(foto Ansa)
il colloquio
Meghnagi (Comunità ebraica Milano): "Sul ddl antisemitismo col Pd rottura insanabile. Il 27 gennaio non li vogliamo"
Il presidente della Comunità ebraica milanese: "Se i dem vogliono andare avanti col loro testo, allora tanto meglio non farla proprio una legge. Ci sentiamo presi in giro"
“Quello del Pd è uno schiaffo alla Memoria. Ma se non vogliono difendere gli ebrei vivi allora evitino di venire a commemorare gli ebrei morti. Il 27 gennaio non li vogliamo”. Walker Meghnagi, presidente della Comunità ebraica di Milano, non è tipo da giri di parole. E anche questa volta non è da meno. “Il ddl presentato dal senatore Giorgis in rappresentanza del Pd non vuole riconoscere l'unicità degli atti antisemiti, mette tutto in un unico calderone, come se l'antisemitismo fosse una generica forma di razzismo o come se fosse paragonabile all'islamofobia. Ma così si sminuisce ciò che accade da più di due anni a questa parte nel nostro paese: un più 400 per cento di episodi di antisemitismo, noi ebrei costretti a uscire di casa scortati dalla Digos. Io sono milanese e non c'è mai stato un periodo del genere, nelle università, nelle scuole, ovunque”, dice Meghnagi. “Tutti gli altri partiti, da Forza Italia a Italia viva, hanno fatto uno sforzo comune per riconoscere l'antisemitismo per quello che è, mentre loro hanno ritrattato il testo di Delrio pur di prendere i voti di chi era contrario. Lo fanno solo per campagna elettorale. E allora noi non ci stiamo, ci opponiamo. Se il testo deve essere quello, tanto vale non farla una legge. Ci vuole rispetto nei nostri confronti”.

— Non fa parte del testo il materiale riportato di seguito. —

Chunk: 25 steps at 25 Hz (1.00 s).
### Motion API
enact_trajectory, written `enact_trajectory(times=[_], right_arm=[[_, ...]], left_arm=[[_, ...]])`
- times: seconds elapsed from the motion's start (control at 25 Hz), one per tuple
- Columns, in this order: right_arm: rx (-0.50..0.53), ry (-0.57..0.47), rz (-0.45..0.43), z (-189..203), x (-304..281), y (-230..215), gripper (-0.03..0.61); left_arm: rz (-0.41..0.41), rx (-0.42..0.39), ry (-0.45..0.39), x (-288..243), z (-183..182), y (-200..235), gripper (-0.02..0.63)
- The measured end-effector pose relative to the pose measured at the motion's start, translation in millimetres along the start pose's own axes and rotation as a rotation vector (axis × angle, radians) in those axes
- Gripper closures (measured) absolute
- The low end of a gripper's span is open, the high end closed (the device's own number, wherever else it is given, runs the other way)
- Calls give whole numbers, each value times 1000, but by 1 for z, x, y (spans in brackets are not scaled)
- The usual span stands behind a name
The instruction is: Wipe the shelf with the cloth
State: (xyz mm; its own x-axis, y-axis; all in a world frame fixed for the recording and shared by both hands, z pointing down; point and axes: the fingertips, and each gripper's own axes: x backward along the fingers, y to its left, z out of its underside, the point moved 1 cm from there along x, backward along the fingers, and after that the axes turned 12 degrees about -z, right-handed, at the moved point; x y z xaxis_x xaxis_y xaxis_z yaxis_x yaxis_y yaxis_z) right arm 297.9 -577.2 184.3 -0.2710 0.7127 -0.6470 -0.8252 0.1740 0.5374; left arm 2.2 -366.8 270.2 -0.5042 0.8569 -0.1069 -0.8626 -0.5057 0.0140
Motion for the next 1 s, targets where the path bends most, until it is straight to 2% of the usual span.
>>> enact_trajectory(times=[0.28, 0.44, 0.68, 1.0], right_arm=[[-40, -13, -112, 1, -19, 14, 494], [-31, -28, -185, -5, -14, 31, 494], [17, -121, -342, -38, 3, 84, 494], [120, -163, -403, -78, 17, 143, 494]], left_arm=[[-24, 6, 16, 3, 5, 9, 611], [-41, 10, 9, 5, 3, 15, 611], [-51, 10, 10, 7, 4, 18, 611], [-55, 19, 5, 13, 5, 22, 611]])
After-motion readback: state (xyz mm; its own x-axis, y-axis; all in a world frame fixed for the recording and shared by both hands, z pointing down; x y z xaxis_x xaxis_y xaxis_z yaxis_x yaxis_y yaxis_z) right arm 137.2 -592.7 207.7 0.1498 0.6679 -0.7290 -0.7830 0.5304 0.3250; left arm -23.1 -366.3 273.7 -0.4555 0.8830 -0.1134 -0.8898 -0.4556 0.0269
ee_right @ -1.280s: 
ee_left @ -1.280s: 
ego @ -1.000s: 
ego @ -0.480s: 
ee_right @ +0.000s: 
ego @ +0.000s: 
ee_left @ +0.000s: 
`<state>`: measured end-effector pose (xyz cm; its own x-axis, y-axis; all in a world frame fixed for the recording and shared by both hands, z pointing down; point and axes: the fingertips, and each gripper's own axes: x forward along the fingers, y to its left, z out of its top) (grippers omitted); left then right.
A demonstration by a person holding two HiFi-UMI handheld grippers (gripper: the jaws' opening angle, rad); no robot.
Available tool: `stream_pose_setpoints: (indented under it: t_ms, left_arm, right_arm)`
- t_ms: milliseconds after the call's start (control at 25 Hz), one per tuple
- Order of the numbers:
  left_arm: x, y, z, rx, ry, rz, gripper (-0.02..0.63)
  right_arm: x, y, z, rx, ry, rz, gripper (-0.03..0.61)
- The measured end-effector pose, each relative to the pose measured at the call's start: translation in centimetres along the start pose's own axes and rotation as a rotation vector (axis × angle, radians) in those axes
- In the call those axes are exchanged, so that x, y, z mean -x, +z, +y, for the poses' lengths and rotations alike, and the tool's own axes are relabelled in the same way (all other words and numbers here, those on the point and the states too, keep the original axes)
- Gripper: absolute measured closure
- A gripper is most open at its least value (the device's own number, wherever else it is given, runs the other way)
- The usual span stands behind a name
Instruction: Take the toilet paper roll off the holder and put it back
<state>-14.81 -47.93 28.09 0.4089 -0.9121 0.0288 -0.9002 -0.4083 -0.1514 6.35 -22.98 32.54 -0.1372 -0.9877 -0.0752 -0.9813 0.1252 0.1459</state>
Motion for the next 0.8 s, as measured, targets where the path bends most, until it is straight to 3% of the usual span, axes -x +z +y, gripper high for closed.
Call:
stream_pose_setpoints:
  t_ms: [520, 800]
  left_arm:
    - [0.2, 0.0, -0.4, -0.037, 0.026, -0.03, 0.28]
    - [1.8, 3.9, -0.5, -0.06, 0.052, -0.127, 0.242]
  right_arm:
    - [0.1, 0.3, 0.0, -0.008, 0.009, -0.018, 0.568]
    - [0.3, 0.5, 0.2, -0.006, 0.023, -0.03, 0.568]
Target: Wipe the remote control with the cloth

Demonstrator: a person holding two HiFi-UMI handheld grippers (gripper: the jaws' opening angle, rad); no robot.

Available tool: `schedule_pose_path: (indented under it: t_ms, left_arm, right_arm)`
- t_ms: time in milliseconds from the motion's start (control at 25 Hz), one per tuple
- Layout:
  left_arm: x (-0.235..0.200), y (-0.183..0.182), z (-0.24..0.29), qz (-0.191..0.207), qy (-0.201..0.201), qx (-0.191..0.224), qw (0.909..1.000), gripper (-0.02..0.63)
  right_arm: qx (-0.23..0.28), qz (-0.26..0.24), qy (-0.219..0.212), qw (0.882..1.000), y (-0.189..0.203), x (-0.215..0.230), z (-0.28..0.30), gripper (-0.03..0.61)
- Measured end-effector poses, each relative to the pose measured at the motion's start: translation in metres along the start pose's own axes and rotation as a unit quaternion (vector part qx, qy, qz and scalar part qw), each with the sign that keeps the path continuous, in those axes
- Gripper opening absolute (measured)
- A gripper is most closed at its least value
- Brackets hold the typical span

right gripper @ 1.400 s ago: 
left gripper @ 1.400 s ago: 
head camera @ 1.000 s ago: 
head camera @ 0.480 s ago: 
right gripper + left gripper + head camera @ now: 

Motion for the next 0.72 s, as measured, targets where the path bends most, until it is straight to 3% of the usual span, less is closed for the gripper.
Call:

L'intenzione della commissione Affari costituzionale del Senato era proprio lavorare a un testo unitario in previsione del giorno della Memoria, martedì 27 gennaio. Alla fine il testo base che sarà adottato sarà quello presentato dal capogruppo leghista Massimiliano Romeo. Il Pd è stato l'unico gruppo ad avvitarsi in un'infinita discussione interna. Tanto che, come ha denunciato al Foglio la presidente dell'Unione delle comunità ebraiche italiane Noemi Di Segni, “non ci hanno dato nemmeno modo di leggere il nuovo testo”. E alla fine non ha adottato alcuna definizione di antisemitismo. Secondo Meghnagi, il dietrofront del Pd rispetto ai contenuti del ddl Delrio “segnala che sono un partito ostaggio dell'estremismo. Io questo vorrei chiedere al senatore Boccia: ma come si fa a non capire che ci vuole un intervento specifico contro l'antisemitismo? Per fortuna non tutto il Pd la pensa così e che esistono i riformisti”. Proprio gli appartenenti a quell'area (erano in cinque) non hanno firmato il testo Giorgis depositato giovedì a Palazzo Madama.
In questo colloquio col Foglio Meghnagi si scaglia pure contro “tutti quegli intellettuali che parlano e parlano di Memoria e però non sanno nemmeno dove si trova la sede della comunità ebraica”. Di certo c'è che sul ddl antisemitismo c'è forse una frattura irreversibile tra i dem e le comunità ebraiche italiane: “Ripeto, nei nostri confronti ci vuole rispetto. E' inutile che vengono alle commemorazioni se poi non ci tengono davvero alla libertà degli ebrei vivi. Noi ci sentiamo presi in giro e non ci stiamo. Per noi quella col Pd è una rottura insanabile”.